§ What the task asks
Which lines run from the one containing "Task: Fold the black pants" to the end of the listing? Copy them out exactly, leaving out the rest.

§ Available records
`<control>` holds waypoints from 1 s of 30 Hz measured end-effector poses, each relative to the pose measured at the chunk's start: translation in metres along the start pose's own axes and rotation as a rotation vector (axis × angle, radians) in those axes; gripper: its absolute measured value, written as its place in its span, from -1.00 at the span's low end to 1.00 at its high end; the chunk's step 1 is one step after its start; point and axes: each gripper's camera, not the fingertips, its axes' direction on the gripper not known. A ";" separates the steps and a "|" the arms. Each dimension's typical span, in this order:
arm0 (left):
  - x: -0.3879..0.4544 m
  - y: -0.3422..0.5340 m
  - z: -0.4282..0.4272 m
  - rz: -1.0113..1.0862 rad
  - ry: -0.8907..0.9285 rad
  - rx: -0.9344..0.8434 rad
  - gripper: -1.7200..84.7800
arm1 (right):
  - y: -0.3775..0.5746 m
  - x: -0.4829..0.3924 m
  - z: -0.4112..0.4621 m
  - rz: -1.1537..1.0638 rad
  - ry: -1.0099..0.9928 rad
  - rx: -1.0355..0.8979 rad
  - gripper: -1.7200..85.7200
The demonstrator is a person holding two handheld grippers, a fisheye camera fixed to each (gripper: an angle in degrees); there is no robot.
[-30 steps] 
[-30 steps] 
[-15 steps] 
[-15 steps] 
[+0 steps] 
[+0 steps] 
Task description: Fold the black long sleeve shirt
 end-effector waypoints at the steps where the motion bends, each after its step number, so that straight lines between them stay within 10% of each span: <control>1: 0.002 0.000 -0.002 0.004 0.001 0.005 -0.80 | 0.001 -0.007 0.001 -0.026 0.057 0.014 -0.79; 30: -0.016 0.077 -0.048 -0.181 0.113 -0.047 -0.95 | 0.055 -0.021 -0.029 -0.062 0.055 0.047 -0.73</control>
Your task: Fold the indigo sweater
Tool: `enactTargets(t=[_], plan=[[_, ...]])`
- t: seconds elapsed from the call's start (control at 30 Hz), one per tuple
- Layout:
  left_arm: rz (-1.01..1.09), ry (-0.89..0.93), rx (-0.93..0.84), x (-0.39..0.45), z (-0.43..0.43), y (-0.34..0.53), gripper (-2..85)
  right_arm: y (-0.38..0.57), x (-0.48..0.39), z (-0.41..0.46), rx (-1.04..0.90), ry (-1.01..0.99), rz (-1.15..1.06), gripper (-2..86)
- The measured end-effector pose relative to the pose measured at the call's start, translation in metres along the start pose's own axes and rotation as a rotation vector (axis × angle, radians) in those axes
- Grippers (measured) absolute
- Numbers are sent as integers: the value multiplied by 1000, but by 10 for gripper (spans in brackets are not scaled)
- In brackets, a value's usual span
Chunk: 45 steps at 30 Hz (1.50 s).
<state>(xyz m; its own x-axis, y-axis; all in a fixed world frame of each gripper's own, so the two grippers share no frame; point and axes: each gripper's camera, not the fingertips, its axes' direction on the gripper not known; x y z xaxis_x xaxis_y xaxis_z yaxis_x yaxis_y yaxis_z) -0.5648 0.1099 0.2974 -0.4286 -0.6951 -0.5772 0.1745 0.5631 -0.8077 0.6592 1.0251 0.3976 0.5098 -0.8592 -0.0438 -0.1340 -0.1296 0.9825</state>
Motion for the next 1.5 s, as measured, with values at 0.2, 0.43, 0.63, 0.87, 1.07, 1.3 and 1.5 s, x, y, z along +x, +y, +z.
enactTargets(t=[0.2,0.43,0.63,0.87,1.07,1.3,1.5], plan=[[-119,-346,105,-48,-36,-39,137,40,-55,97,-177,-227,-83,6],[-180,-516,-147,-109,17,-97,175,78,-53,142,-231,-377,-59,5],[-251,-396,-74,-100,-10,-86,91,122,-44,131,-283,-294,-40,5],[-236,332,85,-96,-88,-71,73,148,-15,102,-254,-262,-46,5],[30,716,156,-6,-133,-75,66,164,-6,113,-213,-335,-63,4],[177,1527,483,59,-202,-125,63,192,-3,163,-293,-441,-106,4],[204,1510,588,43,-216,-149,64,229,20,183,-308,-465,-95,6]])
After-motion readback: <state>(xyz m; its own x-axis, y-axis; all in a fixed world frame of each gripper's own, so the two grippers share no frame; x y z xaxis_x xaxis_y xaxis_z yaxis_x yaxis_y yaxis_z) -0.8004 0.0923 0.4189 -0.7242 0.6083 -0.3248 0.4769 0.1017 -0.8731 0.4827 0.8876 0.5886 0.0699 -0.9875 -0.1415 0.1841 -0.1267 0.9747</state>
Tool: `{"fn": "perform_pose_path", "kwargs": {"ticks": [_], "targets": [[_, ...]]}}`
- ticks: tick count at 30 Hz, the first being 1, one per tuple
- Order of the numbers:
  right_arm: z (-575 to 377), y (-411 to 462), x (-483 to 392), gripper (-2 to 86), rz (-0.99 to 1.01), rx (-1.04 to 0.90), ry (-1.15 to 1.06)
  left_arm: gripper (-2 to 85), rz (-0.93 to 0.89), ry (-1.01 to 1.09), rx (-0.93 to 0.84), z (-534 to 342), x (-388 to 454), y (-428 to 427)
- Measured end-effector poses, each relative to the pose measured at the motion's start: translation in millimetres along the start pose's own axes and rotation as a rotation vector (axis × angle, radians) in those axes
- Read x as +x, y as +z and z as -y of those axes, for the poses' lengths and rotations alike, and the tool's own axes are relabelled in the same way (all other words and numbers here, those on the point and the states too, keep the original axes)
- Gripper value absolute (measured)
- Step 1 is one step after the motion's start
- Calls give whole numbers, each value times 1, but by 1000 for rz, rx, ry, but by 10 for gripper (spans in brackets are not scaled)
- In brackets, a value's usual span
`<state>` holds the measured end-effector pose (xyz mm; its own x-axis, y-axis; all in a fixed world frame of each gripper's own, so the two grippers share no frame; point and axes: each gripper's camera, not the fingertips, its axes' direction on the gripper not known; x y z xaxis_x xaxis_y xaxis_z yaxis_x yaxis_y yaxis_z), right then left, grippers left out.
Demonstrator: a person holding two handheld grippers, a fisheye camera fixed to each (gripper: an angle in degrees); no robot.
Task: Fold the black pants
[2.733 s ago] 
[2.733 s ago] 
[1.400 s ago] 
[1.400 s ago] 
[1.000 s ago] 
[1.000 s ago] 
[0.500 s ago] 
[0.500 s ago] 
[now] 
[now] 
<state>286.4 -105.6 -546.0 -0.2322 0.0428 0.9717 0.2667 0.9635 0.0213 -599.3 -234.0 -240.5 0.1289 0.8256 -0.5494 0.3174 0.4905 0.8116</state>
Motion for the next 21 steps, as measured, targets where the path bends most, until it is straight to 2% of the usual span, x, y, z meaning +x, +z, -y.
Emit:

§ Response box
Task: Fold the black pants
[2.733 s ago] 
[2.733 s ago] 
[1.400 s ago] 
[1.400 s ago] 
[1.000 s ago] 
[1.000 s ago] 
[0.500 s ago] 
[0.500 s ago] 
[now] 
[now] 
<state>286.4 -105.6 -546.0 -0.2322 0.0428 0.9717 0.2667 0.9635 0.0213 -599.3 -234.0 -240.5 0.1289 0.8256 -0.5494 0.3174 0.4905 0.8116</state>
Motion for the next 21 steps, as measured, targets where the path bends most, until it is straight to 2% of the usual span, x, y, z meaning +x, +z, -y.
Emit:

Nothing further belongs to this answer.